I chase new highs like I’m being chased —
while fear cracks at my heels, but I still keep pace.
I smile like bravery wrapped in so much doubt,
as each piece of laughter is a whisper trying to shout.
And see that my eyes have carried their tearful ache,
and never the cherry on top of cheerful cake.

But still —
I’ve done the hard things though trembling inside,
lived among broken people; the ones who’ve also cried.
And I may not be whole so often, but I’ve learned to feel,
in every fractured moment — to be something real.
Crowd noise — silent tones said under my breath, as my faith’s
HP is beeping so loud, that I’ve learned to ignore it. I’m semi-
crawled, half-walking toward a maze of unknowns, given just
enough truth to fold and tuck inside the mind.
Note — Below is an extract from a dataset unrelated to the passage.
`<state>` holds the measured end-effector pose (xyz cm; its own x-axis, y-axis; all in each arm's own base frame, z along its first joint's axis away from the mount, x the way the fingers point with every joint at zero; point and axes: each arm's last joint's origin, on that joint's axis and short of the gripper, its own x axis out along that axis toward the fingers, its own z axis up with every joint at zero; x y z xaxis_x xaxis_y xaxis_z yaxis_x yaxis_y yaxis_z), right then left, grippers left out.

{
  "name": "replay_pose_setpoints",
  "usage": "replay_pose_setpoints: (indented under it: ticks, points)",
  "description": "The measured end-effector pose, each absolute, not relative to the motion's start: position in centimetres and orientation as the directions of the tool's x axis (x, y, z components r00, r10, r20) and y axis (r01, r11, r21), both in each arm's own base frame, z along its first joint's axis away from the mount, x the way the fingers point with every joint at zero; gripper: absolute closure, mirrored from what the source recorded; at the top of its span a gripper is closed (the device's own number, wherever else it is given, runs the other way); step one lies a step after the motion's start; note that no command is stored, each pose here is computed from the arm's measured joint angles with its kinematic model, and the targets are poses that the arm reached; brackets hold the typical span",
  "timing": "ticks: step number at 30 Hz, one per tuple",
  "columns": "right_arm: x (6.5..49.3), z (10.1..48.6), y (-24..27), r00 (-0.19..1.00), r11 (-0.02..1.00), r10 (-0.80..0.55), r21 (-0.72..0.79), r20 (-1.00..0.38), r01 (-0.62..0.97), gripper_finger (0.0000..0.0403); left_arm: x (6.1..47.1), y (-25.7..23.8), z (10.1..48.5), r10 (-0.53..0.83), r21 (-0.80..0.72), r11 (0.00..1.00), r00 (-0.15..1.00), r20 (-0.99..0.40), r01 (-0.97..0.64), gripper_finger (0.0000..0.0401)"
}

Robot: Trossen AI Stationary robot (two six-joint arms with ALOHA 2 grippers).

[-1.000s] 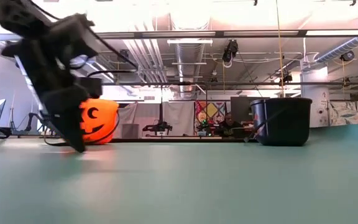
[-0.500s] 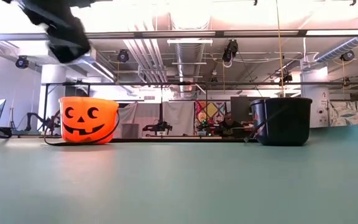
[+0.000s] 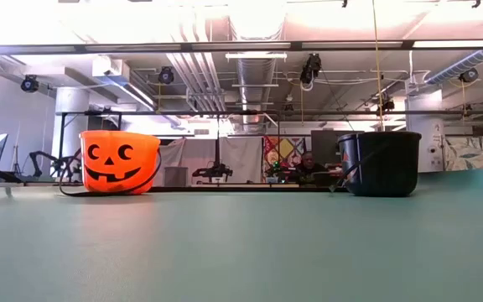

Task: Sort candy by brand, put in halloween buckets
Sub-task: Adjust the white candies

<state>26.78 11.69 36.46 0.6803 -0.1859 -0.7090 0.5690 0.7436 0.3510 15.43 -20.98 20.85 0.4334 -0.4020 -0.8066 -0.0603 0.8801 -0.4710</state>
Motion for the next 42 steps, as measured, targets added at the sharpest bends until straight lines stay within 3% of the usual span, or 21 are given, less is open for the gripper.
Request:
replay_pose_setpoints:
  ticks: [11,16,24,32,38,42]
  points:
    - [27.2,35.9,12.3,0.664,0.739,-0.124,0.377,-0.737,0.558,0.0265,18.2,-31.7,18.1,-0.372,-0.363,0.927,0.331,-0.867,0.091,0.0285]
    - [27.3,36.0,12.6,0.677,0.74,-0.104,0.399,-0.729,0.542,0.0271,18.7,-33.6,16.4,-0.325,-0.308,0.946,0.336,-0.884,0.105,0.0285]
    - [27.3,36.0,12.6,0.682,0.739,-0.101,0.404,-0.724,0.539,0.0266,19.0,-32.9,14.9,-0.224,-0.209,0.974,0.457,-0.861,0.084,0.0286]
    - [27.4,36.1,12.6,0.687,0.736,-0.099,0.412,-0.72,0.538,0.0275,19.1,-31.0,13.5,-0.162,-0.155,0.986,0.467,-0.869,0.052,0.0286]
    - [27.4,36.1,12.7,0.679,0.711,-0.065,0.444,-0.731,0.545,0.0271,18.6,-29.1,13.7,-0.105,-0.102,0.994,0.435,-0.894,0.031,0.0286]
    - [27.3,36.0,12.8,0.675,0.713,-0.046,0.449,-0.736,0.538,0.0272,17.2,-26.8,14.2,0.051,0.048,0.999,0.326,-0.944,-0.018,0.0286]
But I guess it’s the advice to mind your step… especially when
overstepping your reach, as the hand that lives in poverty often
feels cut short — and life itself is even shorter. You exercise
your right to live, but the final test is only passed at your passing.
And right now, I’m growing into my own powers, but even I can
get overpowered by my pride — refracted slightly; border-jumping
into lives I was never really invited into. An alien, indeed.
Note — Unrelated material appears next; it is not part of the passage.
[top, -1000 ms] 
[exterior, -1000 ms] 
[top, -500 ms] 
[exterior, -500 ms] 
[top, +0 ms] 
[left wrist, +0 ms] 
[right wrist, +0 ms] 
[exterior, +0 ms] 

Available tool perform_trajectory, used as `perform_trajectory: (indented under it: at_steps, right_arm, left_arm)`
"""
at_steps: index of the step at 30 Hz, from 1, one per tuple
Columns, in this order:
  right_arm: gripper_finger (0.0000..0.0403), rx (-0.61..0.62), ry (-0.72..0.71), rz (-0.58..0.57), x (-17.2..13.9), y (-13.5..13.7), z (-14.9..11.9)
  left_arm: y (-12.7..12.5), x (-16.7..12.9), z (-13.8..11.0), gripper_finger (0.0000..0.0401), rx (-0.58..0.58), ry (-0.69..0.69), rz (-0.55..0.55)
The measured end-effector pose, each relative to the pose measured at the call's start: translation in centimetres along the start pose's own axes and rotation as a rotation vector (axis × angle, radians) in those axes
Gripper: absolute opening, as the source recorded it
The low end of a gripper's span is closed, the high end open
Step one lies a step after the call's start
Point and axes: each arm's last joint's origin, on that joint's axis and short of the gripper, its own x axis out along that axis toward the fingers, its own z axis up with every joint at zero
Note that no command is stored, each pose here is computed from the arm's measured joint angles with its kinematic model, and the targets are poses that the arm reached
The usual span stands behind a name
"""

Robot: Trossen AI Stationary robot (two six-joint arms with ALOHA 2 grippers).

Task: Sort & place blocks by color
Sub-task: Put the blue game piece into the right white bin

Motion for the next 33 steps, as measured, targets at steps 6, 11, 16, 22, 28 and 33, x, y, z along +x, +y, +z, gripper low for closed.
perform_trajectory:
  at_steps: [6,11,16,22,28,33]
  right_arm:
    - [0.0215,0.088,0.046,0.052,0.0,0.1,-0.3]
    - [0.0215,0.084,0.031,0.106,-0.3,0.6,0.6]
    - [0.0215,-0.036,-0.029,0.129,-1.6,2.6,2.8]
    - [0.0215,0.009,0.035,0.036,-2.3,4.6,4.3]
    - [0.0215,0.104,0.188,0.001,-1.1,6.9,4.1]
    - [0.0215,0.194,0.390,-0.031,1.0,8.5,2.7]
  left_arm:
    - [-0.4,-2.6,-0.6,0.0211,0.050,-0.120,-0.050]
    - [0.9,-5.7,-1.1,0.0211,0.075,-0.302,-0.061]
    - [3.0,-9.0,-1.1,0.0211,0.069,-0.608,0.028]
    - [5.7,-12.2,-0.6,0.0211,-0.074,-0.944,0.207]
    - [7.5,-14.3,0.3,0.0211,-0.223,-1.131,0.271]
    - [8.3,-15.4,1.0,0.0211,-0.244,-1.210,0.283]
See me hovering like a UFO above heads that don’t know me, but
still see me appear in their atmosphere. And I don’t fully enjoy this
alienation… and sometimes I wish I could just land and be human —
and to actually feel grounded on this Earth, so that the atmosphere
of my prayers don’t feel so tight. As the atmosphere of a prayer feels tighter when the pain of your struggles, wraps its hands around
your ribs — a tightened breath, and even tighter belief.
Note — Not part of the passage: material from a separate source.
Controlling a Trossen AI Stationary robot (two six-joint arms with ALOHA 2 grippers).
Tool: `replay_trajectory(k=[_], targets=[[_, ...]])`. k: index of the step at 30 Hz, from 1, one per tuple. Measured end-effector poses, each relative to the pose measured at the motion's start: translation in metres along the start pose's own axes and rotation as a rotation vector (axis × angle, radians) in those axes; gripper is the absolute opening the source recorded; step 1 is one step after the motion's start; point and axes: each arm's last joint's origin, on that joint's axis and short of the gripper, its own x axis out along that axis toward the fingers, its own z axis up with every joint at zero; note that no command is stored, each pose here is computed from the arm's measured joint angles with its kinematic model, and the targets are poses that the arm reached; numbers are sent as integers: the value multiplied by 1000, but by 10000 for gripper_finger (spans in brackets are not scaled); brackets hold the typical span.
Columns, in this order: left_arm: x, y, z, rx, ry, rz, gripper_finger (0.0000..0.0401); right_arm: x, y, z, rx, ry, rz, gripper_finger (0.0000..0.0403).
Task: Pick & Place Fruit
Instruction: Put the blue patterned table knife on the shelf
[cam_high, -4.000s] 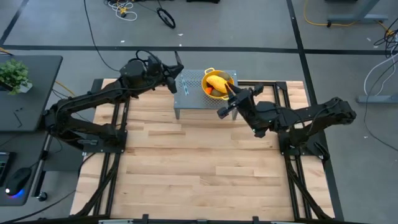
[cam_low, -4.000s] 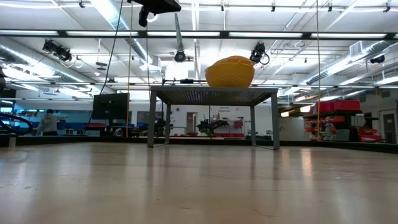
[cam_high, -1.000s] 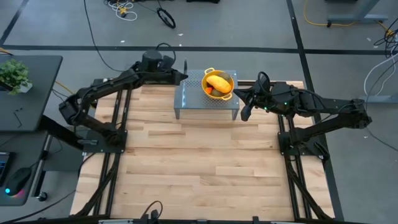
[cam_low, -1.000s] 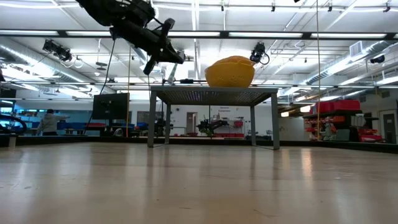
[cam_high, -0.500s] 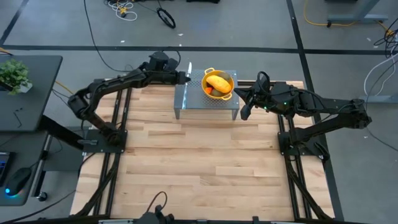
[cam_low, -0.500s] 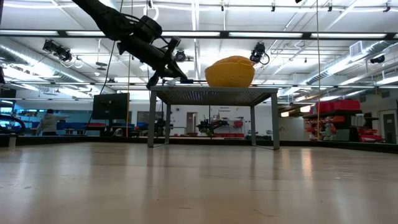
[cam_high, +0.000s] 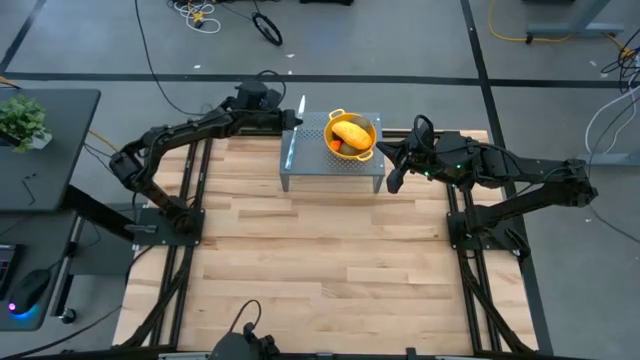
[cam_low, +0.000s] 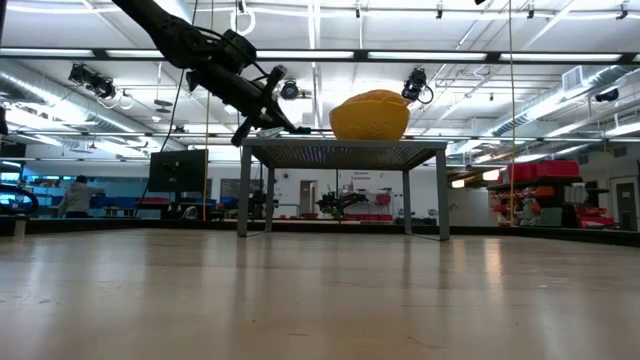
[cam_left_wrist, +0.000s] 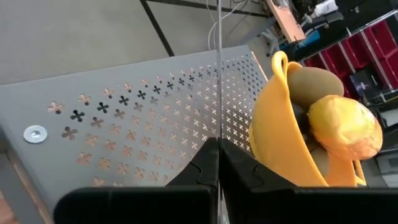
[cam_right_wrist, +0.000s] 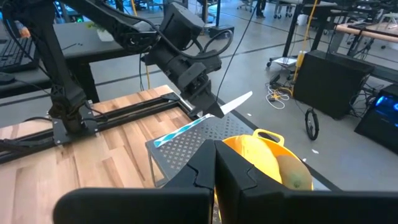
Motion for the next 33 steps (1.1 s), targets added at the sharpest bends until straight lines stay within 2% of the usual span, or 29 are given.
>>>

When it gets so hard to say thanks when you’re hurting, harder
to say Amen when you're unsure if the line still connects. As the
mind feels so crowded — a room full of voices, echoing opinions,
guilt, hope, and noise. And sometimes I wonder if the silence in
between prayers, becomes the answer to help me feel better with
it all.
Beating a stigma
 with a stereotypical stick — as they tell me  
Do stick to your kind” if I ever hope to suite in.
But trying to suite in never really means you’ll fit in
it just means you’re dressed for the part, and not the room.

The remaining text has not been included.